The book then turns to the Euro crisis and ends with the Libor scandal, and, rather than a list of things governments and regulators must do, Robert writes: “Perhaps the most important [cause of sluggish growth] is that there is a growing realisation that we have to take steps to live within our means, over the longer term….  The innocent pay a price for the national indebtedness that they did not cause or choose.” He professes himself optimistic:

“The clean up will take years. And there is no quick fix, so you need to brace yourself for perhaps a decade of economic stagnation. As it happens, I don’t think that is reason to weep. We are a very rich country. And we can be a very happy country if we learn how to make the most of what we have got.”

I must say, I’m far less optimistic about the way the economics and politics of the coming lost decade will play into each other. Let’s hope I’m wrong and the mess is fixable. Either way, this is a terrifically interesting and well-written book, which benefits greatly from its author’s detailed knowledge of the banking industry that is at the heart of this crisis.

One thought on “A mess beyond fixing?

  1. Ironic that Peston the Pied Piper of the recession is now Piping its recovery. I am simply amazed how Peston was able to establish himself as the great predictor when it was common knowledge from 2002 onwards we were in trouble. The more you let an economy overheat the worse the economic downturn at the turn of the cycle.

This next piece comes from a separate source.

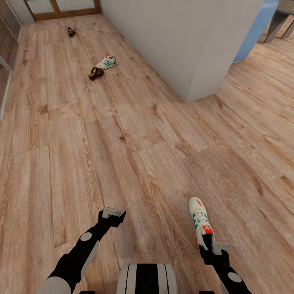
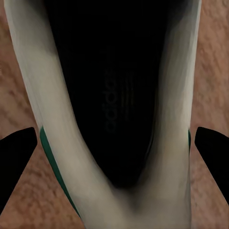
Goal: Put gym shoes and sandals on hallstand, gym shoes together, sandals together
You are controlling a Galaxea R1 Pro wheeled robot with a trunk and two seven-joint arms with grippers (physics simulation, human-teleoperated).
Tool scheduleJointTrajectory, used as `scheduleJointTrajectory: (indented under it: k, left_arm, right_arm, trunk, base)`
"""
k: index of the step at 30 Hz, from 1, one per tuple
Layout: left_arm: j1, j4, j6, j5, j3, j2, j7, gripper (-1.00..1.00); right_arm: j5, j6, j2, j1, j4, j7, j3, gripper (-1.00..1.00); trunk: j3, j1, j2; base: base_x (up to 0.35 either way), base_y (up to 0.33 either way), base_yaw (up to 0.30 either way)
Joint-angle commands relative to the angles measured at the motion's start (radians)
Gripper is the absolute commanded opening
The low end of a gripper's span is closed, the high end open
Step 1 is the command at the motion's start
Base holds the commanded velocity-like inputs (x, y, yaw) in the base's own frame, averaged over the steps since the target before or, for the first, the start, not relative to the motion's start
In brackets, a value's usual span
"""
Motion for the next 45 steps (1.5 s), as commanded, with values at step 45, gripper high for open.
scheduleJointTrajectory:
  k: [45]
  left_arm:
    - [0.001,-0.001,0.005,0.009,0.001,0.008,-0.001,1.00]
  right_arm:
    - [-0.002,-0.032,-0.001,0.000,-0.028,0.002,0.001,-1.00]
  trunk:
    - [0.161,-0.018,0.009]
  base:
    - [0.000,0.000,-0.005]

    Peston is thinking is pre Bric thinker and Piping fantasy economics which have no foundation. Britain will never reach the levels of wealth it had and we continue to move down the G20 table as competition increases. Further the idiots that allowed the creation of a single currency created a nightmare on our doorstep that we are just starting to understand the depths off (Does anyone actually know the basic risk principles of portfolio optimisation and the danger of a single currency???)